Energy Law litigators’ expertise focuses on several major energy sectors:
- Oil & Gas: upstream (sometimes referred to as the exploration and production (E&P) sector, which includes searching for oil and gas and subsequently drilling wells to bring the oil/gas to the surface), midstream (involving the transportation, storage, and wholesale marketing of crude oil), downstream (the refining and processing of crude oil and natural gas) and oilfield service activities (namely, the provision of services to the E&P industry);
- Renewable energy (wind, hydro, solar, biomass); and
- Climate change.
Clients in the energy industry include oil & gas E&P companies, oilfield service companies, independent power producers, public utilities, manufacturers, project developers, hedge funds, commodity traders, lenders, landowners and local stakeholders, and governments/governmental bodies.
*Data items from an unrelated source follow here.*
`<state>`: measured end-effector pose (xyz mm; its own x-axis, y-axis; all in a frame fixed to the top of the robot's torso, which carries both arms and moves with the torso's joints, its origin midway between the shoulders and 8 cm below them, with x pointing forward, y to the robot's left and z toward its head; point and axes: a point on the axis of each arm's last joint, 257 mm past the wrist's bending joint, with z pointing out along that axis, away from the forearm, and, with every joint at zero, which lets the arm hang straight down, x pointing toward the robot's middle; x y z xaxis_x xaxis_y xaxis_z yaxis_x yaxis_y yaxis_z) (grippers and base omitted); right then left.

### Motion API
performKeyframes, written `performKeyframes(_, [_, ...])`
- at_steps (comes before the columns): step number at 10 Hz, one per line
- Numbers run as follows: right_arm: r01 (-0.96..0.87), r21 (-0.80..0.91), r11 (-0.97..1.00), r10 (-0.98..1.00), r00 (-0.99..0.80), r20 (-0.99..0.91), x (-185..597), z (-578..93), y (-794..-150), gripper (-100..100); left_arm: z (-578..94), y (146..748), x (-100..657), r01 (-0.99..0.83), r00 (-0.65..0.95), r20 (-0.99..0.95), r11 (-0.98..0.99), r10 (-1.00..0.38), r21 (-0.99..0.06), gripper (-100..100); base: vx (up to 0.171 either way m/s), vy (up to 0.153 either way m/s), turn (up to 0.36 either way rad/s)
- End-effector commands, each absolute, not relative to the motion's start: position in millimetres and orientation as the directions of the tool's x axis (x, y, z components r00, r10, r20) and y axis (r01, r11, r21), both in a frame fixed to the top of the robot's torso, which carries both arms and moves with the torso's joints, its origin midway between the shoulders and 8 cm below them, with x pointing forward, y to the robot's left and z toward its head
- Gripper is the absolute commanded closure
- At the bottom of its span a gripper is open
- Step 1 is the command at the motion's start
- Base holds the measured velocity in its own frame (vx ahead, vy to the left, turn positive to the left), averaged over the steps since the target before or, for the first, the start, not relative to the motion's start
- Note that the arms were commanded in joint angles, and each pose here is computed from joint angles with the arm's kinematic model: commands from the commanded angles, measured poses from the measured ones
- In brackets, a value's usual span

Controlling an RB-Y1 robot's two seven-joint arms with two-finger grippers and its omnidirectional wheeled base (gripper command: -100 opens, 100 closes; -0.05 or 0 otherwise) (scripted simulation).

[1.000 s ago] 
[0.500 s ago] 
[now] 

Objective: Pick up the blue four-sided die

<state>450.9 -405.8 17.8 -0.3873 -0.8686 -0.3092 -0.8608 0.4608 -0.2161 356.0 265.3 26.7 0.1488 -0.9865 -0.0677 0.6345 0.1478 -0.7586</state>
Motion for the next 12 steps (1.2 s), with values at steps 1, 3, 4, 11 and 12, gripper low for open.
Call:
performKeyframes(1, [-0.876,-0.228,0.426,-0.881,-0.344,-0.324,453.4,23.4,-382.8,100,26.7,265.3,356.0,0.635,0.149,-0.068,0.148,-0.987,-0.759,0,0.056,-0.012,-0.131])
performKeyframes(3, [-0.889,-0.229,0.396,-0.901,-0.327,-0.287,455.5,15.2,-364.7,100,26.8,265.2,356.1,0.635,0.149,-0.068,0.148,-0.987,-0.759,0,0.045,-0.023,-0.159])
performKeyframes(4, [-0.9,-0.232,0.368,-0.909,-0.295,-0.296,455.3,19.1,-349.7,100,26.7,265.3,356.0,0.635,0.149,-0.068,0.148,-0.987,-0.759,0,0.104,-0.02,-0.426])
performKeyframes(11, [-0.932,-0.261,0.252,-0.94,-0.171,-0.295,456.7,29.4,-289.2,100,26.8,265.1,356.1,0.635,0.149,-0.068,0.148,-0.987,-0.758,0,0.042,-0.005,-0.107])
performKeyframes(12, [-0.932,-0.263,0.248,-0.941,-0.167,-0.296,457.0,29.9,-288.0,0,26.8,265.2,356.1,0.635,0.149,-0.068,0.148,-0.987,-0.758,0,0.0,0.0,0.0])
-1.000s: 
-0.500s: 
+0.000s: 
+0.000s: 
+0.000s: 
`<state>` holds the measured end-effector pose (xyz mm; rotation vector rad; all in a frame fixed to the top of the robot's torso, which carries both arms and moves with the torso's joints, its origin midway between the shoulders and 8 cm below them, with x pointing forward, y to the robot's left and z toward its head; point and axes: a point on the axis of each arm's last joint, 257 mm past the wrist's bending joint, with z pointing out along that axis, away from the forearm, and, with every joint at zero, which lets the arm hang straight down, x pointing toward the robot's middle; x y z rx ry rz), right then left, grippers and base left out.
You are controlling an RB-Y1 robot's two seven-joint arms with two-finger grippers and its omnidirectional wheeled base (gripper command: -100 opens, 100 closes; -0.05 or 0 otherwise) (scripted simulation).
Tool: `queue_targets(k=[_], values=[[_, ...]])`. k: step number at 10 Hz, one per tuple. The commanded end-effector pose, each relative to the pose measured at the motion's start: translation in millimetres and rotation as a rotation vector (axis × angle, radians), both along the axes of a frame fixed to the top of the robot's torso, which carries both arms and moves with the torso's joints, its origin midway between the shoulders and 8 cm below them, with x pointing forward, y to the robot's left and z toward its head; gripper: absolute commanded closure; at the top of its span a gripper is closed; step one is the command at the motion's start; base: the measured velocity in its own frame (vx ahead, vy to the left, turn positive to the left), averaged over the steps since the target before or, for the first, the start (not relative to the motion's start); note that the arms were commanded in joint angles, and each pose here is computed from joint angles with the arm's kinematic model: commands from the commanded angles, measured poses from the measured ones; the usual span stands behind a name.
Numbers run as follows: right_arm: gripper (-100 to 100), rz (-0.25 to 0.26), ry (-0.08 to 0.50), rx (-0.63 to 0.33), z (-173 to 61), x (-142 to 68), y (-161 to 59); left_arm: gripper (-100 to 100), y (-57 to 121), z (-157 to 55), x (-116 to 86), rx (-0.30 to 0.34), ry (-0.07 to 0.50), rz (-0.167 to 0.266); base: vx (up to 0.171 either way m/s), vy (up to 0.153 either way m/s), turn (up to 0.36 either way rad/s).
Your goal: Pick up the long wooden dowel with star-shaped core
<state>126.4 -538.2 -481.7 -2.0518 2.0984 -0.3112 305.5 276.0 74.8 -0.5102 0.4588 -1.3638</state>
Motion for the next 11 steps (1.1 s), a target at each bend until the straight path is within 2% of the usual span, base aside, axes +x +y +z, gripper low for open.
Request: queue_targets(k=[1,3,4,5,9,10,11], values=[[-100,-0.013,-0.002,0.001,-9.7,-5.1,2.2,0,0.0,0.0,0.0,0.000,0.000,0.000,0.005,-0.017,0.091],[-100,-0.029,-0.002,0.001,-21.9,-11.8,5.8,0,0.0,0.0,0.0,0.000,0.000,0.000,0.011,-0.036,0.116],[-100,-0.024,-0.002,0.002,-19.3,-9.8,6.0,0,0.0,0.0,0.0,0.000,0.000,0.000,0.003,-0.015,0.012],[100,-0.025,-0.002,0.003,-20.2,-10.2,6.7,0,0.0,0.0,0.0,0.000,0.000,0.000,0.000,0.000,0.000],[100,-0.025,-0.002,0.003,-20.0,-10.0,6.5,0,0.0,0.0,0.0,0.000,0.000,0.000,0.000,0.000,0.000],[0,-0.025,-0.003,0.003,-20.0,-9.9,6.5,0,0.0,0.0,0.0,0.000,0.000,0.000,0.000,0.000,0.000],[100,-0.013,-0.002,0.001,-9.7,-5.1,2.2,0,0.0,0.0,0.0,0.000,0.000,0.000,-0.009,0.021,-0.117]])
Global energy projects and transactions require skilled expertise in a full range of legal services including mergers and acquisitions (M&A), commercial law, environmental law, utilities regulation, review and advice on ownership structures, real estate and construction, infrastructure and public-private partnerships (PPP), debt and project finance, regulatory (including stock exchange rules for listing, de-listing, and ongoing compliance), energy trading, project siting and permitting, tax, Aboriginal/local stakeholder consultation and business arrangements, and dispute resolution. A large energy project will involve clients and their counterparties, plus each of their lawyers, accountants, tax advisors, financiers and other advisors, potentially across numerous jurisdictions, time zones, and language and cultural borders, so a key part of any transaction is facilitating the relationship between all these parties to achieve a smooth completion.